Further to the above regulations, which remain in place to protect workers against dismissal or mass redundancies, the Government has also issued new policies to provide financial support to both companies and their staff. For example, according to Resolution No. 116/NQ-CP of the Government dated 24 September 2021 and Decision No. 28/2021/QD-TTg of the Prime Minister dated 1 October 2021:

  • any employee (excluding those working in government agencies) participating in Unemployment Insurance as of 30 September 2021 will be granted a financial package from VND 1.8 million (around USD 80) to VND 3.3 million (around USD 150) subject to the duration of his or her Unemployment Insurance contribution without Unemployment Allowance payment;
  • any employer (excluding government agencies) that participated in Unemployment Insurance before 1 October 2021 will not have to contribute to the Unemployment Insurance Fund from 1 October 2021 to 30 September 2022.

2. Following the covid-19 pandemic, have new employee rights or protections been introduced in respect of flexible or remote working arrangements?

No new regulations have been issued to validate remote working arrangements.

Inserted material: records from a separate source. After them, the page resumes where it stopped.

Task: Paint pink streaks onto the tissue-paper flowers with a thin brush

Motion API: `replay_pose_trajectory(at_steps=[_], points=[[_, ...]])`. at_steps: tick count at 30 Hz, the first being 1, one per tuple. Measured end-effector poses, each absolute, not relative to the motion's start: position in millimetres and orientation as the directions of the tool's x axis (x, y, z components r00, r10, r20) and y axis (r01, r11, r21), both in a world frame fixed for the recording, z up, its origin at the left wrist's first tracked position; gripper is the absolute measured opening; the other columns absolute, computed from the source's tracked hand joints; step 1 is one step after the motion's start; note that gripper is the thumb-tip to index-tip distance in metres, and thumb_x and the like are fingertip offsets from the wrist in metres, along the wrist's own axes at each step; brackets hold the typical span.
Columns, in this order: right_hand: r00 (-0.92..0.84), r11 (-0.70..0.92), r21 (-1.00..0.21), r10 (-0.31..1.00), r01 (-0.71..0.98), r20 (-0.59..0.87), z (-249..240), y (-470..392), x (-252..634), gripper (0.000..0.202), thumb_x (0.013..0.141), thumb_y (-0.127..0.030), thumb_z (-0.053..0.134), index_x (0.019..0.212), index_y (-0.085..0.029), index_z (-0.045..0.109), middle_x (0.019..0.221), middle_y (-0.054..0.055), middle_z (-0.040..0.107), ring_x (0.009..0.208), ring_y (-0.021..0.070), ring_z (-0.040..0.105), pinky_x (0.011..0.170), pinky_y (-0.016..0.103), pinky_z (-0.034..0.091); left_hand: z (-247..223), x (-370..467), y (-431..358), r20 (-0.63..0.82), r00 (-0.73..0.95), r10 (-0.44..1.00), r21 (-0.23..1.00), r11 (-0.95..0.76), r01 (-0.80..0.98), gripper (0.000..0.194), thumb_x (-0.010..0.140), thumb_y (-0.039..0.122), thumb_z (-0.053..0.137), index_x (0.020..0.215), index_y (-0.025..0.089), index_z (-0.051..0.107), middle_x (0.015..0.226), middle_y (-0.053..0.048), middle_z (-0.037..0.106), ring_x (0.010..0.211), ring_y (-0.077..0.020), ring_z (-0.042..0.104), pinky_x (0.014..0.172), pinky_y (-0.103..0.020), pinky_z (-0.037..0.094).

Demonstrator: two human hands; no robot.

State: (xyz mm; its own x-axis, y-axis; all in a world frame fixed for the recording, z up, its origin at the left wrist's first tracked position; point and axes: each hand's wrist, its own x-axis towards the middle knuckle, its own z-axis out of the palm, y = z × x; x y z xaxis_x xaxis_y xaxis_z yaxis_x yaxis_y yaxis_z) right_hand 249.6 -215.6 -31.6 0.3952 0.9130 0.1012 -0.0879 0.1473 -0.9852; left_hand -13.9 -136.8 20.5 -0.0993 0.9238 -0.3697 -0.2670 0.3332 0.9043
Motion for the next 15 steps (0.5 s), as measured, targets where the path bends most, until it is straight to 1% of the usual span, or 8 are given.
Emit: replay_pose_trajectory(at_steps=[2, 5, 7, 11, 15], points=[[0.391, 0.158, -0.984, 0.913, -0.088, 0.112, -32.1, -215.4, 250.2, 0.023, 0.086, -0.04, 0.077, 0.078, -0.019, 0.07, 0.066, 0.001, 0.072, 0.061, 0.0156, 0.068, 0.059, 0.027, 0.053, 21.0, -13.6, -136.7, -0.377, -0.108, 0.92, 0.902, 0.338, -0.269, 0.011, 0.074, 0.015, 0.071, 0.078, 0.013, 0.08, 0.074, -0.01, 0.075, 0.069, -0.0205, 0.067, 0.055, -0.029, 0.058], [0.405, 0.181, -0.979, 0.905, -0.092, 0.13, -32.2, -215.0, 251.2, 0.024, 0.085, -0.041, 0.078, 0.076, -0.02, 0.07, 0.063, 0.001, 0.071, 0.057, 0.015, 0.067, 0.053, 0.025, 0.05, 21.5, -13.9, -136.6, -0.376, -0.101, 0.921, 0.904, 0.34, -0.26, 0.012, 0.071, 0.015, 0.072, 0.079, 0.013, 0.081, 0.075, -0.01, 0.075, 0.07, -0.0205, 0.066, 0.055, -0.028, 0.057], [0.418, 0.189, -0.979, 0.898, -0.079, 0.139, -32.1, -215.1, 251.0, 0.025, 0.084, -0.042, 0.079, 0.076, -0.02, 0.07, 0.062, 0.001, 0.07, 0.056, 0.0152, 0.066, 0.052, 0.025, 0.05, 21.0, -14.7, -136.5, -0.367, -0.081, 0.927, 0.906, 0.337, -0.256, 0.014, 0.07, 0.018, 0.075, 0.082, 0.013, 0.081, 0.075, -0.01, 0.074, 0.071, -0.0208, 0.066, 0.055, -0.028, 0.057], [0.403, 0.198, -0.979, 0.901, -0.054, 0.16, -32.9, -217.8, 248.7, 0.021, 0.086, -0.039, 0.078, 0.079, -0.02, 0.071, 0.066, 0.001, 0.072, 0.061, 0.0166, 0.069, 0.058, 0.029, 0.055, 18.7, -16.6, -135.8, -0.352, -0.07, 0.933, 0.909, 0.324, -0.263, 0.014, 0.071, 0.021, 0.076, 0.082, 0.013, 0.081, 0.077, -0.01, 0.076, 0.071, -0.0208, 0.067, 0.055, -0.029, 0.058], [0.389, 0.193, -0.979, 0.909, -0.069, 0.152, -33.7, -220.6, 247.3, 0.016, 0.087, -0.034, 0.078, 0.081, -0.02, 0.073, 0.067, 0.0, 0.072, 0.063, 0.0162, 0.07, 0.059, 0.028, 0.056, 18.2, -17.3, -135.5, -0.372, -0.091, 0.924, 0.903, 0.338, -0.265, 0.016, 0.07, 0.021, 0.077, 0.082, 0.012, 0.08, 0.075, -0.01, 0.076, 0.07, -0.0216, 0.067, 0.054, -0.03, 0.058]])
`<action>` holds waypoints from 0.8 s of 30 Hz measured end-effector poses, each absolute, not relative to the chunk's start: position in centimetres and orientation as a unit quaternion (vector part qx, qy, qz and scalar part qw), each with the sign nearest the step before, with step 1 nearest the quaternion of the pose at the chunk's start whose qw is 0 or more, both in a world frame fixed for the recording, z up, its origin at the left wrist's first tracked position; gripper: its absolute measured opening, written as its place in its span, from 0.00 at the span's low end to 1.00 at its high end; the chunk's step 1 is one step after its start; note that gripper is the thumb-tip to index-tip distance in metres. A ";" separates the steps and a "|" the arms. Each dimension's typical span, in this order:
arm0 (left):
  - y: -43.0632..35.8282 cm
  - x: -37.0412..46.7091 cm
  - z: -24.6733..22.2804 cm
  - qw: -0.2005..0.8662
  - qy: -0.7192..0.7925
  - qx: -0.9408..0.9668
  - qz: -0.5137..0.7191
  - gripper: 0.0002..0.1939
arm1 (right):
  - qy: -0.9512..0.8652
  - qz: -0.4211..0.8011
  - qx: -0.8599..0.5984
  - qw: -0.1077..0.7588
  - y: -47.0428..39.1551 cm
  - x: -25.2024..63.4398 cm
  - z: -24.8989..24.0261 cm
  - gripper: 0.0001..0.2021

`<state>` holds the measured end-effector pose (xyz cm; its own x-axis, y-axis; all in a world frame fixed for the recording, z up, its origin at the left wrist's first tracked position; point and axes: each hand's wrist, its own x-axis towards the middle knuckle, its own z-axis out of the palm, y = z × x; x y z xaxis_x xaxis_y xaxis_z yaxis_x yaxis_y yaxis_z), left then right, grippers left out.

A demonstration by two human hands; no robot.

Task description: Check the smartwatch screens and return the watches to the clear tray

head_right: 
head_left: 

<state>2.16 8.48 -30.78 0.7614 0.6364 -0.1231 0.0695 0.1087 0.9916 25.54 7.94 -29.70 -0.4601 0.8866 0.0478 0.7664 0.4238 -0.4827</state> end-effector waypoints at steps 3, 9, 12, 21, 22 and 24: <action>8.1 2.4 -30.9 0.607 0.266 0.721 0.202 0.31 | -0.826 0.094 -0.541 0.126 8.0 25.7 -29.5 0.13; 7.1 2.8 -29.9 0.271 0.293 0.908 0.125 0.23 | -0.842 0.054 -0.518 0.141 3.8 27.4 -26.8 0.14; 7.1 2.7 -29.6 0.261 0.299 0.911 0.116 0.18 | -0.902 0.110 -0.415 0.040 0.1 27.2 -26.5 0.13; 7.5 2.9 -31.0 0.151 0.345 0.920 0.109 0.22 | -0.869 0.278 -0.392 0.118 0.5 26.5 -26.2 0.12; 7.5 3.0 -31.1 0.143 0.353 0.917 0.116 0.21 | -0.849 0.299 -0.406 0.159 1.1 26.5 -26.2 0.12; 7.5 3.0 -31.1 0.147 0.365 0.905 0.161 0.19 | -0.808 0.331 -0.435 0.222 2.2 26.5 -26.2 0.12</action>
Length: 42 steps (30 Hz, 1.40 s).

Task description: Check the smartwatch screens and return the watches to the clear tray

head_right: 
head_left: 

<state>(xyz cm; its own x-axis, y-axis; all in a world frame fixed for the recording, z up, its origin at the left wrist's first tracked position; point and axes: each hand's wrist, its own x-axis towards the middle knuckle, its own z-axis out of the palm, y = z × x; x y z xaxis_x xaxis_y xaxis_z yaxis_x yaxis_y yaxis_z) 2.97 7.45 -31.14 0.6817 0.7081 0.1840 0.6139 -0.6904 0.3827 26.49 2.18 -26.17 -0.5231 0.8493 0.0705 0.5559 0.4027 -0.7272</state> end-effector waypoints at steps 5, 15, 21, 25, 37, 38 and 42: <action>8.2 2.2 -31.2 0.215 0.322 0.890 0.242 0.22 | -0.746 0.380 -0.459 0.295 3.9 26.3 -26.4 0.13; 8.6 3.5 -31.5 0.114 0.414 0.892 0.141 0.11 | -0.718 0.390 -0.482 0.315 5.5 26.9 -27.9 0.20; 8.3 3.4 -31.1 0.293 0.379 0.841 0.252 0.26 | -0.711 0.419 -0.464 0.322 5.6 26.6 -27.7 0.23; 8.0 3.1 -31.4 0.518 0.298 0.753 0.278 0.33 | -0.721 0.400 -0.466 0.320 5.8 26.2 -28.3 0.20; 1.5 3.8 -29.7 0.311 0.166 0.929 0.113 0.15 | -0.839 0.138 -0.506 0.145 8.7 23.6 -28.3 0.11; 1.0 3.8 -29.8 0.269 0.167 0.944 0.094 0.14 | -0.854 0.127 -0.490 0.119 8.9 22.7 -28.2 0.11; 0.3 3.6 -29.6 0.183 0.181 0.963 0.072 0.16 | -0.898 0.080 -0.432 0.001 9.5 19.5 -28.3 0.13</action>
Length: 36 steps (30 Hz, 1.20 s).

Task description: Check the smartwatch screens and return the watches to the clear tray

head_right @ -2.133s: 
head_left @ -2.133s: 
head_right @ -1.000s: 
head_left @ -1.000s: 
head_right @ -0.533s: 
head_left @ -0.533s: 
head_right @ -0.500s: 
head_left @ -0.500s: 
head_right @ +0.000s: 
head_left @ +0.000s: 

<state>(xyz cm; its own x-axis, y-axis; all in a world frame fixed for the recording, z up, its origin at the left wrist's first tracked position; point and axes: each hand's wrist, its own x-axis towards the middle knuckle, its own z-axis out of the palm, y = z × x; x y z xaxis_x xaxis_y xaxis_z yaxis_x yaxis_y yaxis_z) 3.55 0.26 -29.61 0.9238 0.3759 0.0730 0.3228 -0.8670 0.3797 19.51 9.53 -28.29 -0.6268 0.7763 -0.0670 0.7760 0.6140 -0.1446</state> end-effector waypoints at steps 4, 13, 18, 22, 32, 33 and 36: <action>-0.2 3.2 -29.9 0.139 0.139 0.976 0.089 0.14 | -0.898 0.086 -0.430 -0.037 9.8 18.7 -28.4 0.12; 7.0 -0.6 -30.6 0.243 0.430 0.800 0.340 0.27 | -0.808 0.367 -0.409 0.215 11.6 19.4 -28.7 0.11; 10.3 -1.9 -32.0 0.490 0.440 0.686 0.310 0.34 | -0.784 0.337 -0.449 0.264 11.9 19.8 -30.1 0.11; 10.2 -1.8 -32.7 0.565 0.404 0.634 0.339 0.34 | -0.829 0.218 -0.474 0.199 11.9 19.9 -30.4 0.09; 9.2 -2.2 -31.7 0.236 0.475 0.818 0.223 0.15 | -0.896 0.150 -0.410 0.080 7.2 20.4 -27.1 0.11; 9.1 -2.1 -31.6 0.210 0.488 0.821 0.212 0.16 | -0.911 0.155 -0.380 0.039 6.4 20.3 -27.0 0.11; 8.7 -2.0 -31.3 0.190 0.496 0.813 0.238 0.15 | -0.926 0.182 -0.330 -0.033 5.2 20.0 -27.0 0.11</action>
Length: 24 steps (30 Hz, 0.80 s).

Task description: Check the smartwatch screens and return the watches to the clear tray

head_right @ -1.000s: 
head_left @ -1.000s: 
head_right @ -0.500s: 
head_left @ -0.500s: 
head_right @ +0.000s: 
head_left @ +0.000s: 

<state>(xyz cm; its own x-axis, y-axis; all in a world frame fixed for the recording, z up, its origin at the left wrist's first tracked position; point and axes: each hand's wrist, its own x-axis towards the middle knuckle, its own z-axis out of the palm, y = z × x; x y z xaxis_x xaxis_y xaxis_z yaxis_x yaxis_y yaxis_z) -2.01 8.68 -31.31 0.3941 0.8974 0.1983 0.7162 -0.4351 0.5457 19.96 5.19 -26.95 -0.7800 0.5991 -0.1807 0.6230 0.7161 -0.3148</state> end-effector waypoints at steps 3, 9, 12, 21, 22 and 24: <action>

However, from time to time during the pandemic, the Government did issue some policies which encouraged companies to adopt 'hybrid' working. For instance, these included reducing the number of staff in offices or factories to one-third or half of the usual workforce to enable social distancing in the workplace.

3. Does an employer need a reason in order to lawfully terminate an employment relationship? If so, state what reasons are lawful in your jurisdiction?

According to the Labour Code, a cause is mandatory to constitute a lawful labour termination. Below are the reasons set out in the Labour Code:

  • The labour contract expires or the work set out therein is completed;
  • The employee is imprisoned, dies, is expelled, etc.;
  • A mutual labour termination agreement with the employee is concluded;
  • The employer terminates its operation or does not have a legal representative or a legally authorised representative;
  • The employee is disciplined in the form of a dismissal;
  • The employee unilaterally terminates their labour contract;
  • The employer unilaterally terminates the labour contract with the staff member based on objective reasons or due to a fault on the part of the worker, i.e.:
    • The employee repeatedly fails to meet KPIs as set out in their labour contract or the employer's performance review policy/performance improvement plan ("PIP") (the PIP must go through a consultation with employee representatives through a workplace dialogue process before it is issued);
    • The employee becomes ill and remains unable to work after receiving treatment for 12 consecutive months (in the case of an indefinite-term labour contract), or six consecutive months (for a definite-term contract of between 12 and 36 months), or more than half the duration of the contract in the case of a definite-term contract of fewer than 12 months;
    • The employer is forced to reduce their operations after unsuccessfully trying all measures to recover from a natural disaster, fire, dangerous epidemic, hostility, relocation or downsizing as requested by a competent authority;
    • The employee fails to attend the workplace after the period of a labour contract suspension has expired;
    • The employee has reached the retirement age, unless otherwise agreed;
    • The employee arbitrarily leaves their job without a satisfactory explanation for a period of at least five consecutive working days; and
    • The employee provided untruthful statutory information when entering into a labour contract and this fact adversely affected their recruitment;
    • The employer retrenches or is under a change of control;
    • The foreign employee's work permit expires.